Australian PM Advises You to Shut Down Your Phone for 5 Minutes Every 24 Hours

The prime minister of Australia, Anthony Albanese, has advised everyone to shut down their phones for 5 minutes every day. He hinted that this will disrupt any potential smartphone hacking attempts and safeguard your online security.

While cybersecurity experts agree with Albanese, they opined that this advice is not 100% effective deterrence to cyber threats.

“We all have a responsibility,” the Australian prime minister had said. “Simple things: turn your phone off every night for 5 minutes. For people watching this, do that every 24 hours, do it while you’re brushing your teeth or whatever you’re doing.”

Cybersecurity analysts said switching off your phone completely and then turning it on again every 24 hours – or once a week according to the US National Security Agency (NSA) – could deter hackers from stealing your data or monitoring your usage pattern in any way.

They said rebooting your phone frequently removes specific malicious codes that are injected into the phone’s memory, and it forces idle apps that are running in the background to shut down. The daily ritual of shutting down your phone also recalibrates the operating system in a way that frustrates the efforts of criminals on the prowl.

While this effort can be helpful significantly, experts said cyber-terrorists have gone rogue and fully unconventional in their methods. Online criminals have been known to release malware that becomes persistent threats to run without detection in the background of many smartphones.

This spyware can continue to operate without detection even when the apps that launched them have been disabled or deleted, and they can survive when phones are rebooted or shut down for any significant period of time. Shutting down your phone will render the spyware inactive, but they come alive again when the phone starts up because they are designed that way.

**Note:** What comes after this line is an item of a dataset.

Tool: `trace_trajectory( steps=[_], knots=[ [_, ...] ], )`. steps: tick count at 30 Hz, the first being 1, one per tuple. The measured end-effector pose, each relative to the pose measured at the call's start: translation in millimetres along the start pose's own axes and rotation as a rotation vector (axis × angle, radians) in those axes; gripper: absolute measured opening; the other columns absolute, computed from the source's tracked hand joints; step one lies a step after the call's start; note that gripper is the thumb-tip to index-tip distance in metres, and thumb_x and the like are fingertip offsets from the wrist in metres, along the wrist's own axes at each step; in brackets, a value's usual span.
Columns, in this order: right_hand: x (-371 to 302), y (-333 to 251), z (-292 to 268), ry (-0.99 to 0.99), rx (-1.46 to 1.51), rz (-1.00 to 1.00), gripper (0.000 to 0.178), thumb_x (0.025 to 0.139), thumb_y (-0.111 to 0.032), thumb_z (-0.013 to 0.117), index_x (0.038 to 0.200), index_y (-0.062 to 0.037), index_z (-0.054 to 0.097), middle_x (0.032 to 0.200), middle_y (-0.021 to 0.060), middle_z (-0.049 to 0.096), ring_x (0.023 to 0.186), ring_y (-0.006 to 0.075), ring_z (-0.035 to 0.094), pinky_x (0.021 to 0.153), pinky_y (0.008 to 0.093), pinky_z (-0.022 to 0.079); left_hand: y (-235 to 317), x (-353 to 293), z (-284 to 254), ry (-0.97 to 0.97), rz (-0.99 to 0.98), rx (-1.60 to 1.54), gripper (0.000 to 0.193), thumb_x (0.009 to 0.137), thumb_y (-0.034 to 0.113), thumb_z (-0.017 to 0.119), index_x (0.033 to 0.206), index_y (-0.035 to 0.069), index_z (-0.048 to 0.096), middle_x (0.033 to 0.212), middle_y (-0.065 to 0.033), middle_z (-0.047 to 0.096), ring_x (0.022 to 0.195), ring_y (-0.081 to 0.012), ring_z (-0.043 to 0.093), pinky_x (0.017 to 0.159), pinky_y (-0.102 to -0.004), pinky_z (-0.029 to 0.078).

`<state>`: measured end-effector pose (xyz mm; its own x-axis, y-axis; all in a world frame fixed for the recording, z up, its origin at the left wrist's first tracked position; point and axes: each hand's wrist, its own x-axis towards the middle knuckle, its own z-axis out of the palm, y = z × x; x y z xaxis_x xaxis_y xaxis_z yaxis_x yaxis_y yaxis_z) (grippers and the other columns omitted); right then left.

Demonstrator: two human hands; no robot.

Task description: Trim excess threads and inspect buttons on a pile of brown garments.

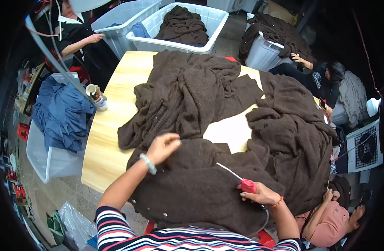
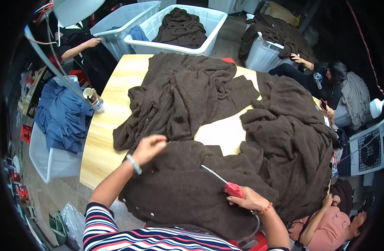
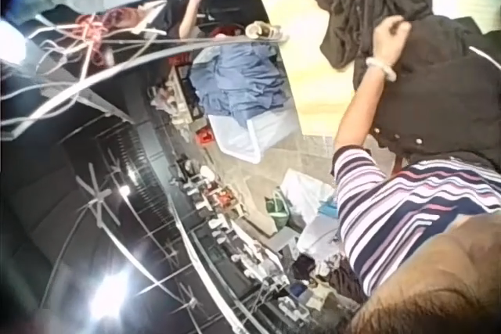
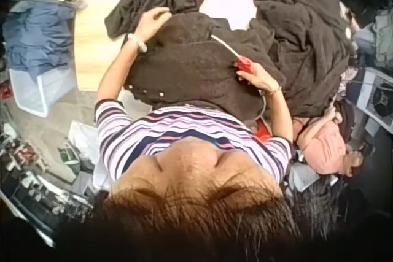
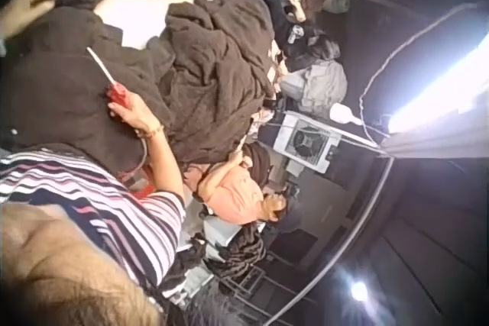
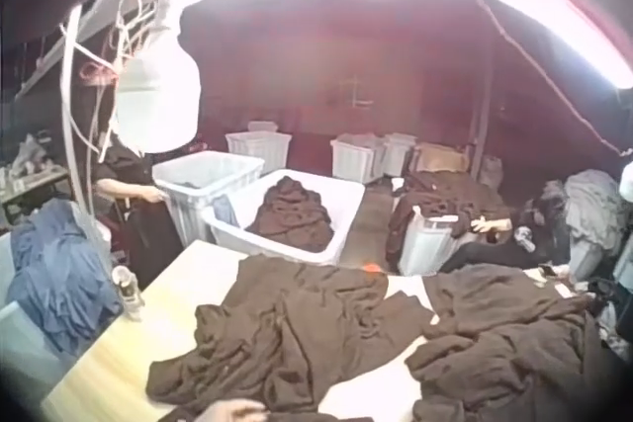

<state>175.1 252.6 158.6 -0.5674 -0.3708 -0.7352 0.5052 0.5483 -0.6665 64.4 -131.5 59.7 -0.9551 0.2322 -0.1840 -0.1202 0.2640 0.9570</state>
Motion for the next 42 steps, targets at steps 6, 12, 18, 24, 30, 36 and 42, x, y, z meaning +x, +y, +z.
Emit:
trace_trajectory(
  steps=[6, 12, 18, 24, 30, 36, 42],
  knots=[
    [18.4, -51.9, -18.6, 0.169, -0.032, -0.021, 0.035, 0.093, -0.014, 0.063, 0.124, 0.0005, 0.057, 0.086, 0.0028, 0.066, 0.08, 0.0084, 0.061, 0.077, 0.0256, 0.049, -42.3, 188.5, 2.8, 0.426, -0.071, -0.075, 0.051, 0.086, 0.026, 0.074, 0.123, -0.004, 0.057, 0.105, -0.0112, 0.068, 0.094, -0.0164, 0.064, 0.081, -0.0288, 0.052],
    [27.2, -52.6, -28.5, 0.268, 0.097, -0.009, 0.035, 0.093, -0.011, 0.063, 0.125, 0.0001, 0.055, 0.085, 0.0026, 0.065, 0.081, 0.0087, 0.061, 0.077, 0.0252, 0.049, 0.5, 198.8, 99.8, -0.083, 0.544, 0.036, 0.04, 0.082, 0.013, 0.069, 0.12, 0.003, 0.061, 0.101, -0.0147, 0.069, 0.09, -0.0262, 0.067, 0.082, -0.0357, 0.053],
    [30.1, -24.9, -45.9, 0.525, 0.091, -0.119, 0.024, 0.094, -0.009, 0.059, 0.115, 0.0034, 0.056, 0.084, 0.0042, 0.064, 0.079, 0.011, 0.062, 0.075, 0.0264, 0.051, 6.6, 153.4, 77.6, -0.569, 0.615, 0.264, 0.024, 0.079, 0.015, 0.07, 0.101, 0.004, 0.07, 0.1, -0.0128, 0.067, 0.093, -0.0287, 0.063, 0.084, -0.0369, 0.051],
    [39.9, -24.7, -49.7, 0.646, 0.029, -0.067, 0.023, 0.092, -0.01, 0.06, 0.11, 0.0042, 0.059, 0.081, 0.0052, 0.065, 0.076, 0.0115, 0.063, 0.073, 0.0276, 0.051, -18.0, 183.4, 33.8, 0.021, 0.376, 0.584, 0.057, 0.074, 0.022, 0.078, 0.124, 0.004, 0.057, 0.112, -0.0145, 0.058, 0.101, -0.0295, 0.058, 0.088, -0.0377, 0.049],
    [47.5, -22.0, -48.7, 0.621, -0.254, -0.059, 0.024, 0.09, -0.011, 0.063, 0.11, 0.0009, 0.059, 0.079, 0.0085, 0.065, 0.073, 0.0157, 0.064, 0.072, 0.0309, 0.052, -18.3, 177.4, 101.1, -0.172, 0.56, 0.987, 0.099, 0.062, 0.042, 0.085, 0.144, 0.013, 0.038, 0.133, -0.0207, 0.042, 0.131, -0.0361, 0.035, 0.103, -0.0555, 0.027],
    [46.4, -16.7, -51.3, 0.612, -0.272, -0.01, 0.023, 0.09, -0.012, 0.063, 0.109, 0.0001, 0.059, 0.081, 0.0108, 0.067, 0.075, 0.0185, 0.067, 0.073, 0.0325, 0.052, -5.1, 214.1, 129.2, 0.0, 0.731, 0.986, 0.087, 0.071, 0.022, 0.079, 0.146, 0.018, 0.035, 0.133, -0.0191, 0.037, 0.122, -0.0357, 0.038, 0.099, -0.0494, 0.032],
    [43.5, -13.4, -52.2, 0.698, -0.237, -0.095, 0.022, 0.089, -0.019, 0.064, 0.103, -0.0047, 0.055, 0.077, 0.0187, 0.063, 0.078, 0.0384, 0.065, 0.07, 0.0428, 0.05, 10.7, 309.8, 94.4, 0.194, 0.591, 0.679, 0.012, 0.08, 0.006, 0.055, 0.088, 0.007, 0.064, 0.08, -0.0222, 0.066, 0.08, -0.0391, 0.065, 0.072, -0.0433, 0.053]
  ],
)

This means that there is no harm in implementing PM Albanese’s advice, but phone users may need to do more to fully protect their phones from hackers. These may mean deleting unused or unwanted apps, completely logging out of apps when they are not in use, effectively managing the privacy settings of all apps, frequently clearing your browsing history, setting a PIN code for your SIM card, turning off your location, and setting a strong lock code for your phone screen.